What the task asks:
Extract the opening line of the entries and every line after it, stopping at and including the line that contains "robot arm -> outline every instance". Do not include pictures.

____ Given information

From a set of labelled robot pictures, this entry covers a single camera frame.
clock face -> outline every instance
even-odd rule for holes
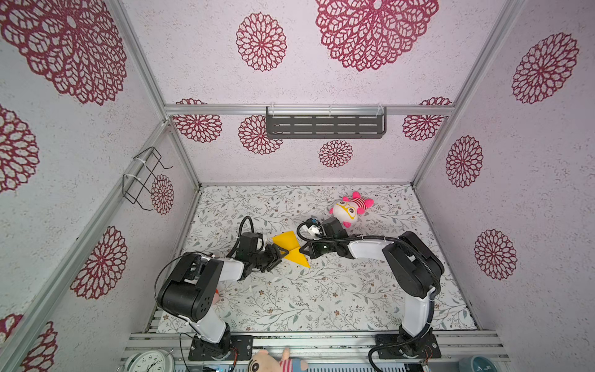
[[[148,351],[141,354],[129,372],[164,372],[165,358],[158,351]]]

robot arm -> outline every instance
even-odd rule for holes
[[[336,252],[350,259],[386,261],[406,292],[405,315],[400,333],[404,339],[419,338],[431,320],[432,294],[436,286],[439,288],[444,266],[416,234],[406,232],[398,239],[388,240],[374,239],[373,236],[350,237],[336,218],[329,218],[322,223],[310,219],[302,225],[308,227],[312,239],[303,237],[298,228],[298,236],[307,241],[300,252],[310,259]],[[243,280],[255,269],[270,271],[288,254],[287,250],[275,244],[258,249],[259,239],[262,240],[260,234],[241,234],[235,259],[213,258],[198,253],[182,256],[159,291],[159,305],[166,312],[188,321],[198,334],[199,341],[206,345],[203,348],[213,358],[227,355],[231,344],[229,326],[211,309],[217,283]],[[432,279],[428,271],[435,274],[437,281]],[[412,346],[409,354],[416,355],[417,349]]]

metal rail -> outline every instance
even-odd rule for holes
[[[262,333],[232,333],[232,335],[254,336],[253,348],[267,349],[279,358],[283,349],[289,347],[292,356],[307,360],[310,363],[346,363],[368,362],[368,351],[375,346],[374,336],[391,332],[262,332]],[[430,362],[458,362],[471,355],[485,355],[493,361],[510,361],[502,341],[496,331],[434,331],[436,340],[442,352],[442,358]],[[126,345],[122,360],[138,352],[150,349],[164,349],[174,351],[175,360],[181,361],[190,351],[191,340],[182,338],[182,350],[179,345],[179,333],[133,333]],[[380,360],[374,355],[374,361],[412,363],[421,359]],[[203,364],[186,360],[188,365]],[[217,364],[231,364],[232,361],[217,361]]]
[[[368,115],[382,113],[382,105],[165,105],[167,115]],[[387,105],[387,115],[450,115],[452,105]]]

red floral medallion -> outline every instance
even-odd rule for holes
[[[244,18],[236,32],[237,51],[257,71],[277,67],[285,57],[287,44],[283,28],[268,14],[252,13]]]
[[[451,103],[444,97],[432,97],[421,102],[422,105],[450,105]],[[434,137],[443,120],[442,115],[408,115],[403,122],[403,133],[407,138],[423,141]]]
[[[438,0],[316,0],[316,25],[331,58],[344,67],[378,70],[427,31]]]
[[[58,350],[56,342],[58,332],[54,330],[54,322],[49,321],[45,324],[43,333],[35,340],[35,345],[27,353],[21,363],[23,368],[21,372],[47,372],[54,365],[54,356]]]
[[[38,155],[29,125],[0,105],[0,193],[27,183],[39,164]]]
[[[0,320],[0,346],[12,334],[12,331],[17,327],[18,322],[23,316],[21,314],[10,314],[4,319]]]
[[[267,136],[267,118],[262,115],[252,115],[240,123],[237,135],[242,145],[254,154],[270,154],[275,152],[282,139],[270,139]]]
[[[532,46],[512,77],[516,100],[534,104],[552,96],[572,75],[577,55],[577,41],[563,32]]]
[[[475,241],[475,259],[493,279],[506,279],[516,269],[516,249],[501,231],[486,230]]]
[[[318,159],[327,167],[337,168],[347,164],[352,155],[353,148],[348,142],[334,139],[320,148]]]
[[[59,93],[103,105],[123,89],[126,53],[102,0],[0,0],[0,32]]]
[[[184,98],[178,105],[206,105],[199,99]],[[177,115],[172,118],[181,134],[197,142],[211,142],[221,135],[219,115]]]
[[[446,157],[446,174],[456,187],[469,186],[475,182],[483,162],[481,146],[471,136],[463,136],[450,147]]]
[[[159,214],[171,211],[171,206],[174,205],[174,186],[166,175],[160,174],[153,181],[151,202]]]
[[[70,285],[77,297],[98,299],[113,289],[122,278],[128,259],[122,233],[109,226],[91,256]]]

floral patterned floor mat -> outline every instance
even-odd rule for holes
[[[329,217],[334,201],[358,191],[375,204],[348,229],[350,233],[399,236],[413,231],[444,263],[442,292],[436,298],[434,329],[476,329],[469,309],[444,261],[413,190],[407,185],[210,186],[202,191],[183,251],[225,255],[242,217],[269,238],[295,231],[311,216]],[[249,231],[246,223],[244,231]],[[222,282],[215,310],[232,332],[396,330],[404,292],[388,264],[327,254],[311,268],[283,260],[270,273],[253,273],[242,282]],[[158,332],[192,332],[164,312]]]

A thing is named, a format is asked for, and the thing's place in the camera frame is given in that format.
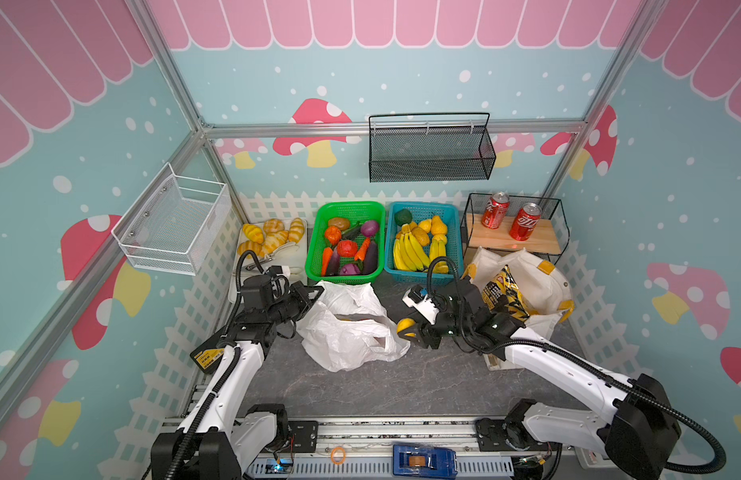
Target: blue basket
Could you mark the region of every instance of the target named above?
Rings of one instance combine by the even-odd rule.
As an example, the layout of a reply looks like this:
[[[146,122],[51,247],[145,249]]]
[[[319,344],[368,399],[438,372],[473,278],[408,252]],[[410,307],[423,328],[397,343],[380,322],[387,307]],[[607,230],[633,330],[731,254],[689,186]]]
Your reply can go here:
[[[383,269],[389,272],[394,280],[398,282],[426,283],[426,272],[403,272],[394,268],[394,237],[399,232],[399,226],[394,222],[394,214],[403,209],[410,210],[413,221],[417,224],[434,215],[439,215],[442,222],[448,226],[448,244],[445,245],[445,253],[458,266],[458,274],[464,271],[464,256],[461,251],[461,229],[459,228],[459,211],[452,205],[431,204],[427,202],[394,202],[389,206],[389,220],[386,223],[386,253]],[[429,255],[429,246],[423,247],[426,255]],[[453,274],[433,274],[433,285],[447,285],[453,281]]]

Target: soda can
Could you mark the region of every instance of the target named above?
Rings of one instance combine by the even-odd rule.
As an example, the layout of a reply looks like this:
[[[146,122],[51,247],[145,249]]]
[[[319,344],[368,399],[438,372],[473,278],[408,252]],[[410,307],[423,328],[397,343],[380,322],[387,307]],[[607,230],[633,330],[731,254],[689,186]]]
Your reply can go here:
[[[511,225],[509,235],[515,240],[524,242],[530,238],[535,226],[541,219],[541,207],[536,204],[525,204],[519,210],[515,217],[514,224]]]
[[[488,206],[485,207],[485,213],[482,215],[482,225],[492,229],[498,228],[508,211],[509,195],[504,192],[491,195],[488,199]]]

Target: white wire basket
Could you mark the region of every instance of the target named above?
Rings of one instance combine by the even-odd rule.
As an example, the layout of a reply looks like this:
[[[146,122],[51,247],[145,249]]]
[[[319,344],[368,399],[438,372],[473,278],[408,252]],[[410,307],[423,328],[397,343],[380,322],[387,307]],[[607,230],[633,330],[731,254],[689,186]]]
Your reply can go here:
[[[226,184],[181,177],[165,164],[112,235],[136,268],[196,275],[230,209]]]

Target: wooden shelf
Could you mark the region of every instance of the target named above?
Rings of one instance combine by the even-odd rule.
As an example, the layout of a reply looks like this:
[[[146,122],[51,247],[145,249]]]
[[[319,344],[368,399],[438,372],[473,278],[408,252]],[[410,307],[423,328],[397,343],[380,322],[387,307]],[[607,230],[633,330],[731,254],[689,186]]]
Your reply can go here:
[[[470,247],[481,246],[483,248],[510,251],[526,248],[529,252],[550,255],[562,253],[551,220],[539,220],[535,230],[533,230],[533,235],[530,235],[528,240],[519,242],[509,236],[509,229],[514,222],[513,216],[505,217],[501,225],[495,230],[483,226],[481,219],[481,215],[466,214],[466,229],[470,235]]]

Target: cloth bag
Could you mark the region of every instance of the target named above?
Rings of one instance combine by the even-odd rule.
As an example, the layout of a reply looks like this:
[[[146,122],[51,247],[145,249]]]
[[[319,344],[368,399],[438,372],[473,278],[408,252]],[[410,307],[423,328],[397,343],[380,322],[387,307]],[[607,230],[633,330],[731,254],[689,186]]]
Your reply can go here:
[[[301,345],[326,370],[354,370],[371,360],[393,362],[410,348],[386,316],[370,283],[319,282],[325,291],[296,323]]]
[[[466,272],[471,276],[471,284],[482,290],[504,265],[509,266],[511,276],[530,310],[531,315],[525,325],[538,335],[550,338],[555,325],[567,320],[575,308],[565,275],[554,264],[528,250],[501,256],[482,247],[477,249]],[[489,370],[520,368],[495,355],[484,357]]]

________

Answer to this exercise:
From a set of labelled robot pictures, this entry covers a single camera frame.
clock face -> outline every instance
even-odd rule for holes
[[[148,351],[141,354],[129,372],[164,372],[165,358],[158,351]]]

robot arm -> outline every instance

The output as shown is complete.